For the material below, set down exactly the lines between the one containing "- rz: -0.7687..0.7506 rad" and the last line, both included, leaving every picture out.
Top of Data provided
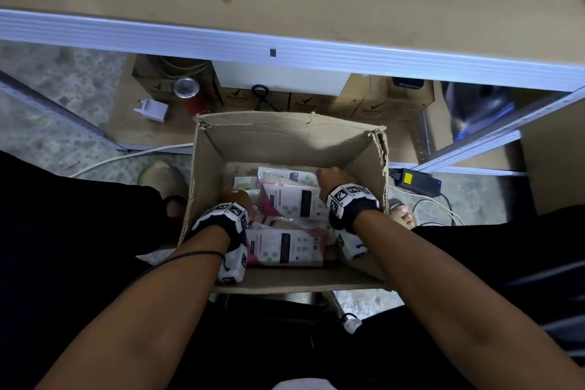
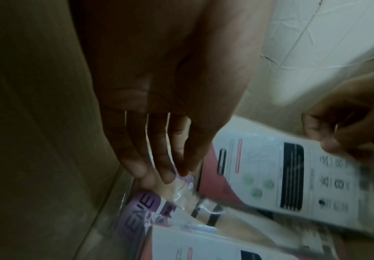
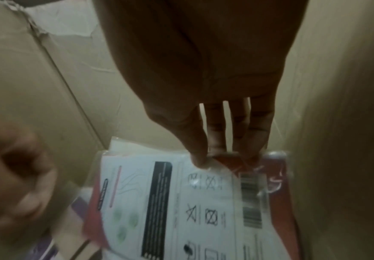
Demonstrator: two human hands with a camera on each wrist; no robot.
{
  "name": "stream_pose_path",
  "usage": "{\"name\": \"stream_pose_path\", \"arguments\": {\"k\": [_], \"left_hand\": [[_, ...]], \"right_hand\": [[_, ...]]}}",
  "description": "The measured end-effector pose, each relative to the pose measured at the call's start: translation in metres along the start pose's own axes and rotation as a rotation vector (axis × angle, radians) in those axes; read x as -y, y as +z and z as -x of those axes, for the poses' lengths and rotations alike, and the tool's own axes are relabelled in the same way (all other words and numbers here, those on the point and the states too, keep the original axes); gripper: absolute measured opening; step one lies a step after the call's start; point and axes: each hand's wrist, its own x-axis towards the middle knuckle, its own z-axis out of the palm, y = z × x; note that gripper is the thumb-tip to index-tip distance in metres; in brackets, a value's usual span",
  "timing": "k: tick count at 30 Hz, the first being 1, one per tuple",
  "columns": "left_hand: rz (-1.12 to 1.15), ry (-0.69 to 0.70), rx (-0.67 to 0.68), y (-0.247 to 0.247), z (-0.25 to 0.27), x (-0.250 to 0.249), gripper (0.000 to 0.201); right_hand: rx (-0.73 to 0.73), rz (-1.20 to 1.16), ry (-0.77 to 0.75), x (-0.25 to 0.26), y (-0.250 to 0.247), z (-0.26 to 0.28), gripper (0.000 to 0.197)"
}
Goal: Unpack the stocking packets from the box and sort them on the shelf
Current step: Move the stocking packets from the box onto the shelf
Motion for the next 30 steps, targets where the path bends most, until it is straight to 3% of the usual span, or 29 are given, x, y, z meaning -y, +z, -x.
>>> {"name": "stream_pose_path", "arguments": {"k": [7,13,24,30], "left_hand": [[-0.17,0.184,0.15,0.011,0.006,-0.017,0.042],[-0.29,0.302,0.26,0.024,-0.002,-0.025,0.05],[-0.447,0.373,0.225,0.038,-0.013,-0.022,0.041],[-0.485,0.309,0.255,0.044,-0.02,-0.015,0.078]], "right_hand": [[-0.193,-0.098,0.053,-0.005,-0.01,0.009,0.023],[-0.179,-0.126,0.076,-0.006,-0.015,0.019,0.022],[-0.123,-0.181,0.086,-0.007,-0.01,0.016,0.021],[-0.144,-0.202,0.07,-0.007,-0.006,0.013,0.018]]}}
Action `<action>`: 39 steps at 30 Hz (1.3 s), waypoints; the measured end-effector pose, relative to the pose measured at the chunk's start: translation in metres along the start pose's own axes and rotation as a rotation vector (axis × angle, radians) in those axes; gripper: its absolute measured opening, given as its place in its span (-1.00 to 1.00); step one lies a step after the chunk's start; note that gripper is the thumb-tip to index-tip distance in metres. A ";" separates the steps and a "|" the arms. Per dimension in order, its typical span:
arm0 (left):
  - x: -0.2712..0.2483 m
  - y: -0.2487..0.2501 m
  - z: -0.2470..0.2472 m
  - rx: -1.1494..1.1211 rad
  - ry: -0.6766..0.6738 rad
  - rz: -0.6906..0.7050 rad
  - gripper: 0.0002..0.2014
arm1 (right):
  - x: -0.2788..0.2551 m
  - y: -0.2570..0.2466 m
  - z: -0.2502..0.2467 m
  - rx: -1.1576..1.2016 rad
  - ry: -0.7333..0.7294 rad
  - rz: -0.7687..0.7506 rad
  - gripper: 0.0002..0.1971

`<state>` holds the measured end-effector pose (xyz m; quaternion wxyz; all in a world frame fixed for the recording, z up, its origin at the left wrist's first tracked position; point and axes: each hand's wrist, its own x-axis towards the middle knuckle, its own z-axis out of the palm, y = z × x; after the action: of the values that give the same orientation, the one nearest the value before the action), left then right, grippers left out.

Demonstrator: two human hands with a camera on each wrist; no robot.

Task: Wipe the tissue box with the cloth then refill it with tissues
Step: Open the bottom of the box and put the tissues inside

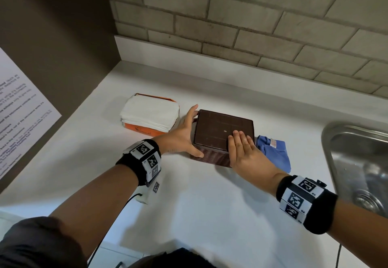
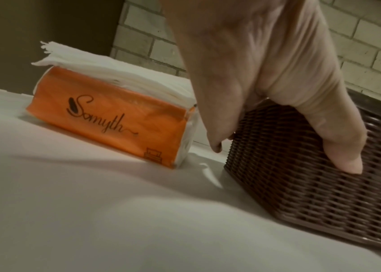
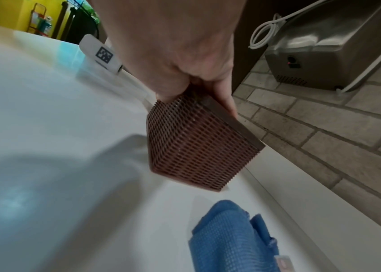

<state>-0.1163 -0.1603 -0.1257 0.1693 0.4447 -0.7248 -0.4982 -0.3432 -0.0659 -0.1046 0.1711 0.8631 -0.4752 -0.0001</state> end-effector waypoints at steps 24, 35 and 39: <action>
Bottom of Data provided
**Answer section**
  - rz: -0.7687..0.7506 rad
  - gripper: 0.0002..0.1971

`<state>` holds the measured end-effector pose (xyz m; quaternion wxyz; all in a world frame fixed for the recording, z up, its origin at the left wrist's first tracked position; point and axes: each hand's wrist, its own x-axis towards the middle knuckle, its own z-axis out of the palm, y = z × x; after the action: of the values that give the same orientation, the one nearest the value before the action), left then right, grippers left out.

Demonstrator: two human hands with a camera on each wrist; no robot.

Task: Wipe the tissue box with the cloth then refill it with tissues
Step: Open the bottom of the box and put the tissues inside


<state>-0.1163 -0.1603 -0.1257 0.1693 0.4447 -0.7248 -0.4982 -0.3432 -0.0659 -0.1046 0.1711 0.8631 -0.4752 -0.0001</state> end-effector waypoints at steps 24, 35 and 39: <action>

Nothing remains to be done in this exercise.